BertTokenizer – when encoding and decoding sequences extra spaces appear

Question:

When using Transformers from HuggingFace I am facing a problem with the encoding and decoding method.

I have a the following string:

test_string = 'text with percentage%'

Then I am running the following code:

import torch
from transformers import BertTokenizer

tokenizer = BertTokenizer.from_pretrained('bert-base-cased')

test_string = 'text with percentage%'

# encode Converts a string in a sequence of ids (integer), using the tokenizer and vocabulary.
input_ids = tokenizer.encode(test_string)
output = tokenizer.decode(input_ids)

And the output looks like this:

'text with percentage %'

With an extra space before the %. I have tried the extra arguments like clean_up_tokenization_spaces but this is for something different.

How what should I use in the decoding and encoding to get exactly the same text before and after. This also happens for other special signs.
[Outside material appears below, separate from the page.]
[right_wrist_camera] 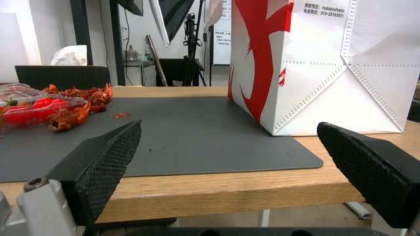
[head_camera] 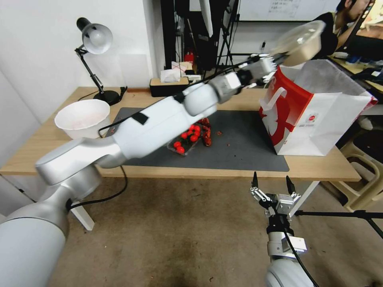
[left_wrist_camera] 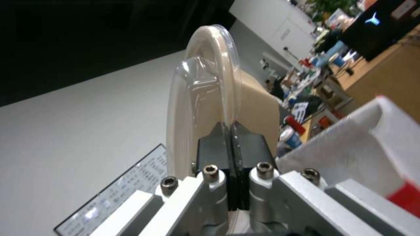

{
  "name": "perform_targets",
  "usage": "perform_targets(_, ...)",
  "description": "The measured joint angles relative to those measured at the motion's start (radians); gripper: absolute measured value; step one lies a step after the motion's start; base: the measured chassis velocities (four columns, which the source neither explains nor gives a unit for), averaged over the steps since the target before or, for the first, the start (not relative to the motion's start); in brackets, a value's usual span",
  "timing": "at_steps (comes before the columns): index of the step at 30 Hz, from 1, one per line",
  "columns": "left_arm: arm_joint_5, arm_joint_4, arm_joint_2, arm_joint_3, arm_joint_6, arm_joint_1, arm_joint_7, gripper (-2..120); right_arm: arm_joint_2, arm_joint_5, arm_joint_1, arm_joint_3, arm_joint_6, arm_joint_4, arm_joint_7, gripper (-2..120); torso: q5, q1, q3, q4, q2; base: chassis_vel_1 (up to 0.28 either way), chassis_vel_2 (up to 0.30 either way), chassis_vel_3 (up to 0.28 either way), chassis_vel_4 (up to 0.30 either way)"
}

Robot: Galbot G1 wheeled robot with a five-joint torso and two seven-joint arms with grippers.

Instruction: Pick up the trash from the table and place it into the takeout bag.

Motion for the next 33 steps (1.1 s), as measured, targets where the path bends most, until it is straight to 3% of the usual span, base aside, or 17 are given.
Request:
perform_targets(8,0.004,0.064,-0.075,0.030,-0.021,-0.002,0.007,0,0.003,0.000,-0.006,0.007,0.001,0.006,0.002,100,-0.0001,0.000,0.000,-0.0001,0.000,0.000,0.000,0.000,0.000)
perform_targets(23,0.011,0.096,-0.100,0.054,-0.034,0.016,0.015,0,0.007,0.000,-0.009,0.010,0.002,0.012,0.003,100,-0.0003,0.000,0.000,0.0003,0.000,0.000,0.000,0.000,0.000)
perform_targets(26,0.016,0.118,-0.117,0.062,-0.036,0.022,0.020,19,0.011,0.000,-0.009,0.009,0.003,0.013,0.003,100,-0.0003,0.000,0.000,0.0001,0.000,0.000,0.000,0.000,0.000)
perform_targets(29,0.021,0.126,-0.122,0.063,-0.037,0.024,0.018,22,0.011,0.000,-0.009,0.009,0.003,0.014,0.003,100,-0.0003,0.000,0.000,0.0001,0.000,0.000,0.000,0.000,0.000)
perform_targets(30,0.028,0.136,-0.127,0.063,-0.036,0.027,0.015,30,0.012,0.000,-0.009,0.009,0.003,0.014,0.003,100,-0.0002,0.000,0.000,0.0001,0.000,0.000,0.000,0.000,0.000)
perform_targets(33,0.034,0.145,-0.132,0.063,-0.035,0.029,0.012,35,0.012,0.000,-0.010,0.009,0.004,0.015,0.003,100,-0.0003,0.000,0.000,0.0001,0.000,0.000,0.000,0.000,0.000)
Asked By: Henryk Borzymowski

||

Answers:

According to https://github.com/huggingface/transformers/pull/1274 they’re working on it. hopefully there will be a solution sometime next week.

Answered By: Anjie Guo

If you are trying to use BERT for token classification in order to find a span in your original string, then one workaround is to use BertTokenizerFast with the option return_offsets_mapping=True.

test_string = 'text with percentage%'

tokenizer = BertTokenizerFast.from_pretrained('bert-base-cased')
tokens = tokenizer(test_string, return_offsets_mapping=True)
input_ids = tokens.data["input_ids"]

span_start_index, span_stop_index = some_model(input_ids)

Then once you get the token classification results, you can do something like

predicted_span = test_string[tokens.encodings[0].offsets[span_start_index][0]:tokens.encodings[0].offsets[span_stop_index][1]]
Answered By: vermouth

One method of combining percentage and %, but I am unsure if it is useful for you.

from transformers import AutoTokenizer
test_string = 'text with percentage%'
test_string = test_string.split()

collect_tokens = []
for string in test_string:
    tokens = tokenizer.tokenize(string)
    for index in range(1, len(tokens)):
        if "##" not in tokens[index]:
            tokens[index] = "##"+tokens[index]
    collect_tokens += tokens

# encode tokens to input_ids
input_ids = tokenizer.convert_tokens_to_ids(collect_tokens)

# decode
output = tokenizer.decode(input_ids)

Answered By: huang ting shieh